Out of the material that follows, write out exactly the lines from the line with "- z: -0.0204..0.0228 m" to the line with "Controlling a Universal", both ends included, and no others.

Recorded data →
****
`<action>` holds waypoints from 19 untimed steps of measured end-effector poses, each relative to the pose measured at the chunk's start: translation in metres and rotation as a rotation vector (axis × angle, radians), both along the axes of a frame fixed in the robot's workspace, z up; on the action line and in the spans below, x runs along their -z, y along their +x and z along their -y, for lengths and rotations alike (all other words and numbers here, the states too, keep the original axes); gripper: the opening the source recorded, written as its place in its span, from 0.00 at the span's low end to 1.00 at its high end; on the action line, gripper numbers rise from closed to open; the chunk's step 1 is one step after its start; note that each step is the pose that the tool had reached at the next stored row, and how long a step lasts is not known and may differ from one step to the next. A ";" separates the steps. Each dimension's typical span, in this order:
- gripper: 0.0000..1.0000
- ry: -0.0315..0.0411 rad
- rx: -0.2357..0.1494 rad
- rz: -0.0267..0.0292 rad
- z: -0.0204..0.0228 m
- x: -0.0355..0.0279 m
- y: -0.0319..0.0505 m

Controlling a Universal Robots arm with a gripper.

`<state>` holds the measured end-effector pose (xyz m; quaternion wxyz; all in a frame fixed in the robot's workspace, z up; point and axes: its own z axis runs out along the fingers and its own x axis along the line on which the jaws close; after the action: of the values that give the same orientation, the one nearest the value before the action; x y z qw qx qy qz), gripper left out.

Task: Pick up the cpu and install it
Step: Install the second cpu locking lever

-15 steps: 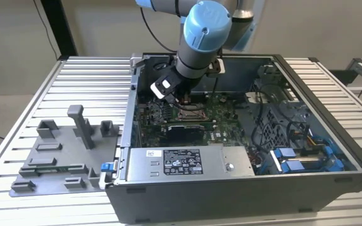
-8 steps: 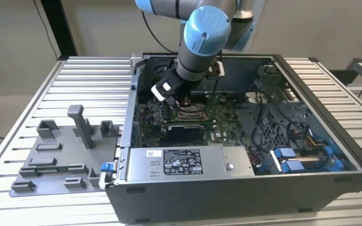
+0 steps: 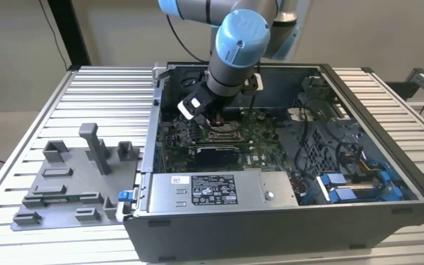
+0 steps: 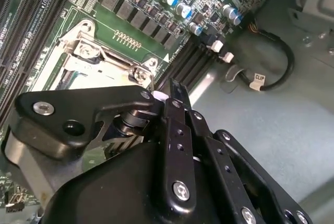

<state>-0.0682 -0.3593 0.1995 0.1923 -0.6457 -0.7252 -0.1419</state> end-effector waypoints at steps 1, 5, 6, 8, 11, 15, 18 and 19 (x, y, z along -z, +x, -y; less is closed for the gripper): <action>0.00 0.0000 0.000 0.0000 0.0000 0.0005 0.0003; 0.00 0.0000 0.000 0.0000 0.0000 0.0023 0.0027; 0.00 0.0000 0.000 0.0000 0.0000 0.0027 0.0035; 0.00 0.0000 0.000 0.0000 0.0000 0.0036 0.0052; 0.00 0.0000 0.000 -0.0001 0.0000 0.0050 0.0077; 0.00 -0.0001 0.000 -0.0001 0.0000 0.0073 0.0105; 0.00 -0.0001 0.000 -0.0001 0.0000 0.0086 0.0138; 0.00 -0.0001 0.000 -0.0001 0.0000 0.0090 0.0147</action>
<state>-0.0536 -0.3594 0.1905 0.1923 -0.6458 -0.7252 -0.1418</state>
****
Response to the exercise →
- z: -0.0204..0.0228 m
- x: -0.0355..0.0279 m
- y: -0.0319..0.0505 m

Controlling a Universal Robots arm with a gripper.

What appears above is the complete answer.